BEGIN

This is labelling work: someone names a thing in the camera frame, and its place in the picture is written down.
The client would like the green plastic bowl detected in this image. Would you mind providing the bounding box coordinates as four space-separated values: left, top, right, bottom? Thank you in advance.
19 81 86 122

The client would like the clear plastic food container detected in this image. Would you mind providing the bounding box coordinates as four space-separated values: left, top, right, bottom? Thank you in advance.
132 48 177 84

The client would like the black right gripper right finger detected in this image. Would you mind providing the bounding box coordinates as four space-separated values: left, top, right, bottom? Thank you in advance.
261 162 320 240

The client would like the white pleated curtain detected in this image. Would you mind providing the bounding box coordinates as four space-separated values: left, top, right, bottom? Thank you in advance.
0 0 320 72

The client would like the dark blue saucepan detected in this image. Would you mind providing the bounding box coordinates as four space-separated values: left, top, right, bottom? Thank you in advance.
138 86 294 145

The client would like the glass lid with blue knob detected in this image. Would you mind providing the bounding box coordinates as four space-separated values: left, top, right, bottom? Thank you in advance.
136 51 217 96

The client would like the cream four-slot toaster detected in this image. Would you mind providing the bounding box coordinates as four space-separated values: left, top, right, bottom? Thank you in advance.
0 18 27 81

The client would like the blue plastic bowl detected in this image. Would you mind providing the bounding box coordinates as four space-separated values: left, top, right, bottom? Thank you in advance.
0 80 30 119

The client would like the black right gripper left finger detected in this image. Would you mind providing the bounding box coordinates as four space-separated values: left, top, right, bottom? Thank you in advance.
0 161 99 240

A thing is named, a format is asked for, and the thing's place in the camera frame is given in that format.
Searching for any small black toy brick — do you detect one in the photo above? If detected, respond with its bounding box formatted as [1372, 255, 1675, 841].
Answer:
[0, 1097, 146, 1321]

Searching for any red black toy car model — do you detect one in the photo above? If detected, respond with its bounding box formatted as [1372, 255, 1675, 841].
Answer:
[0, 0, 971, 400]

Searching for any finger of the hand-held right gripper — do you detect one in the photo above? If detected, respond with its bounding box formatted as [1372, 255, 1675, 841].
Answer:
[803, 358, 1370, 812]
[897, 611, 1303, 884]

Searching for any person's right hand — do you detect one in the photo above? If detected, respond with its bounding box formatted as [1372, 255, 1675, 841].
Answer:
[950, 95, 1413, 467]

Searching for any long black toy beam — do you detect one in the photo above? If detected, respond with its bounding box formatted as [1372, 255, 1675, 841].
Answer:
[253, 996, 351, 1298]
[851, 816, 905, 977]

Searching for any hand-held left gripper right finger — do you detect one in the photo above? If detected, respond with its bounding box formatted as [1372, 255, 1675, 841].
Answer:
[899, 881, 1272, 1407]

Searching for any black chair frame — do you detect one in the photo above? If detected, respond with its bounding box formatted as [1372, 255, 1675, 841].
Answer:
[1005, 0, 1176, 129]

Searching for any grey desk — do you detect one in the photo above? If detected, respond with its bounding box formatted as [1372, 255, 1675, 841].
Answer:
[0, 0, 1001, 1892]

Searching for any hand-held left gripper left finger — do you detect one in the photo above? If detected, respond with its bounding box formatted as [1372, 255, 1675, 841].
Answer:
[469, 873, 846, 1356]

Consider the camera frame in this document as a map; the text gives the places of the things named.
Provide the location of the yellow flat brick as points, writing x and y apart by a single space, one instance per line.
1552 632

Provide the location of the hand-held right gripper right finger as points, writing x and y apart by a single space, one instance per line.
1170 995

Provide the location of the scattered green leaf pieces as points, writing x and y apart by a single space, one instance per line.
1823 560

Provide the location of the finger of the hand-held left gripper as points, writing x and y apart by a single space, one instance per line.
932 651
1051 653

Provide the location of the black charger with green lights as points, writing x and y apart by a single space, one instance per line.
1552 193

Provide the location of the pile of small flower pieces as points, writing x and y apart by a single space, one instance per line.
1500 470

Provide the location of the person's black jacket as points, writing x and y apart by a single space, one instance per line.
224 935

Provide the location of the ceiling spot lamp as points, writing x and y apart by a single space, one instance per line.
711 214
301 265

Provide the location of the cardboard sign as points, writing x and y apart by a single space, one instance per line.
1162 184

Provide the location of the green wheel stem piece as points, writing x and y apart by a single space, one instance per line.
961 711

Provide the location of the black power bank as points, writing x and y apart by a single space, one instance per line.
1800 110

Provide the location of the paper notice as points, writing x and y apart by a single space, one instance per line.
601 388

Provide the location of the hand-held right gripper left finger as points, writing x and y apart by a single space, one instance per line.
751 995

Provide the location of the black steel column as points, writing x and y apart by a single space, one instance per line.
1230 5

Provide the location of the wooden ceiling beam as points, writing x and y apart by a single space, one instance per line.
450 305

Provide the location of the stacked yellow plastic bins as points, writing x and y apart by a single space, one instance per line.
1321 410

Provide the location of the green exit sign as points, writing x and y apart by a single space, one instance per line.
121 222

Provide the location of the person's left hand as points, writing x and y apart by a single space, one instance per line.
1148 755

END

## Your goal
Write all of the records out again exactly.

## Answer to this exercise
This is labelling work: someone names a thing in the camera frame, and its place in the picture is written down.
The client would like the green plastic bowl detected in this image. Would you mind providing the bounding box coordinates as four space-separated values: left, top, right, bottom? Thank you in advance.
19 81 86 122

The client would like the clear plastic food container detected in this image. Would you mind providing the bounding box coordinates as four space-separated values: left, top, right, bottom? Thank you in advance.
132 48 177 84

The client would like the black right gripper right finger detected in this image. Would you mind providing the bounding box coordinates as four space-separated values: left, top, right, bottom? Thank you in advance.
261 162 320 240

The client would like the white pleated curtain detected in this image. Would you mind providing the bounding box coordinates as four space-separated values: left, top, right, bottom? Thank you in advance.
0 0 320 72

The client would like the dark blue saucepan detected in this image. Would you mind providing the bounding box coordinates as four space-separated values: left, top, right, bottom? Thank you in advance.
138 86 294 145

The client would like the glass lid with blue knob detected in this image. Would you mind providing the bounding box coordinates as four space-separated values: left, top, right, bottom? Thank you in advance.
136 51 217 96

The client would like the cream four-slot toaster detected in this image. Would you mind providing the bounding box coordinates as four space-separated values: left, top, right, bottom? Thank you in advance.
0 18 27 81

The client would like the blue plastic bowl detected in this image. Would you mind providing the bounding box coordinates as four space-separated values: left, top, right, bottom? Thank you in advance.
0 80 30 119

The client would like the black right gripper left finger detected in this image. Would you mind providing the bounding box coordinates as four space-separated values: left, top, right, bottom? Thank you in advance.
0 161 99 240

A thing is named, a format is asked for, and the thing's place in the camera frame is given in that format.
Searching for any small black toy brick — do you detect one in the photo above? If detected, respond with its bounding box formatted as [1372, 255, 1675, 841].
Answer:
[0, 1097, 146, 1321]

Searching for any red black toy car model — do you detect one in the photo above? If detected, respond with its bounding box formatted as [1372, 255, 1675, 841].
Answer:
[0, 0, 971, 400]

Searching for any finger of the hand-held right gripper — do you detect one in the photo above? If detected, respond with its bounding box formatted as [1372, 255, 1675, 841].
Answer:
[803, 358, 1370, 812]
[897, 611, 1303, 884]

Searching for any person's right hand — do you detect one in the photo above? If detected, respond with its bounding box formatted as [1372, 255, 1675, 841].
Answer:
[950, 95, 1413, 467]

Searching for any long black toy beam — do you detect one in the photo above? If detected, respond with its bounding box formatted as [1372, 255, 1675, 841].
Answer:
[253, 996, 351, 1298]
[851, 816, 905, 977]

Searching for any hand-held left gripper right finger — do you detect one in the photo above? If detected, respond with its bounding box formatted as [1372, 255, 1675, 841].
Answer:
[899, 881, 1272, 1407]

Searching for any black chair frame — do you detect one in the photo above? If detected, respond with its bounding box formatted as [1372, 255, 1675, 841].
Answer:
[1005, 0, 1176, 129]

Searching for any grey desk — do you detect one in the photo above? If detected, respond with its bounding box formatted as [1372, 255, 1675, 841].
Answer:
[0, 0, 1001, 1892]

Searching for any hand-held left gripper left finger — do you detect one in the photo above? If detected, respond with its bounding box formatted as [1372, 255, 1675, 841].
Answer:
[469, 873, 846, 1356]

Consider the camera frame in this document as a map; the text gives the places of the things named.
Provide the location of the yellow flat brick as points, writing x and y apart by a single space, one instance per line.
1552 632

Provide the location of the hand-held right gripper right finger as points, writing x and y apart by a single space, one instance per line.
1170 995

Provide the location of the scattered green leaf pieces as points, writing x and y apart by a single space, one instance per line.
1823 560

Provide the location of the finger of the hand-held left gripper as points, writing x and y apart by a single space, one instance per line.
932 651
1051 653

Provide the location of the black charger with green lights as points, writing x and y apart by a single space, one instance per line.
1552 193

Provide the location of the pile of small flower pieces as points, writing x and y apart by a single space, one instance per line.
1500 470

Provide the location of the person's black jacket as points, writing x and y apart by a single space, one instance per line.
224 935

Provide the location of the ceiling spot lamp as points, writing x and y apart by a single space, one instance per line.
711 214
301 265

Provide the location of the cardboard sign as points, writing x and y apart by a single space, one instance per line.
1162 184

Provide the location of the green wheel stem piece as points, writing x and y apart by a single space, one instance per line.
961 711

Provide the location of the black power bank as points, writing x and y apart by a single space, one instance per line.
1800 110

Provide the location of the paper notice as points, writing x and y apart by a single space, one instance per line.
601 388

Provide the location of the hand-held right gripper left finger as points, writing x and y apart by a single space, one instance per line.
751 995

Provide the location of the black steel column as points, writing x and y apart by a single space, one instance per line.
1230 5

Provide the location of the wooden ceiling beam as points, writing x and y apart by a single space, one instance per line.
450 305

Provide the location of the stacked yellow plastic bins as points, writing x and y apart by a single space, one instance per line.
1321 410

Provide the location of the green exit sign as points, writing x and y apart by a single space, one instance per line.
121 222

Provide the location of the person's left hand as points, writing x and y apart by a single space, one instance per line.
1148 755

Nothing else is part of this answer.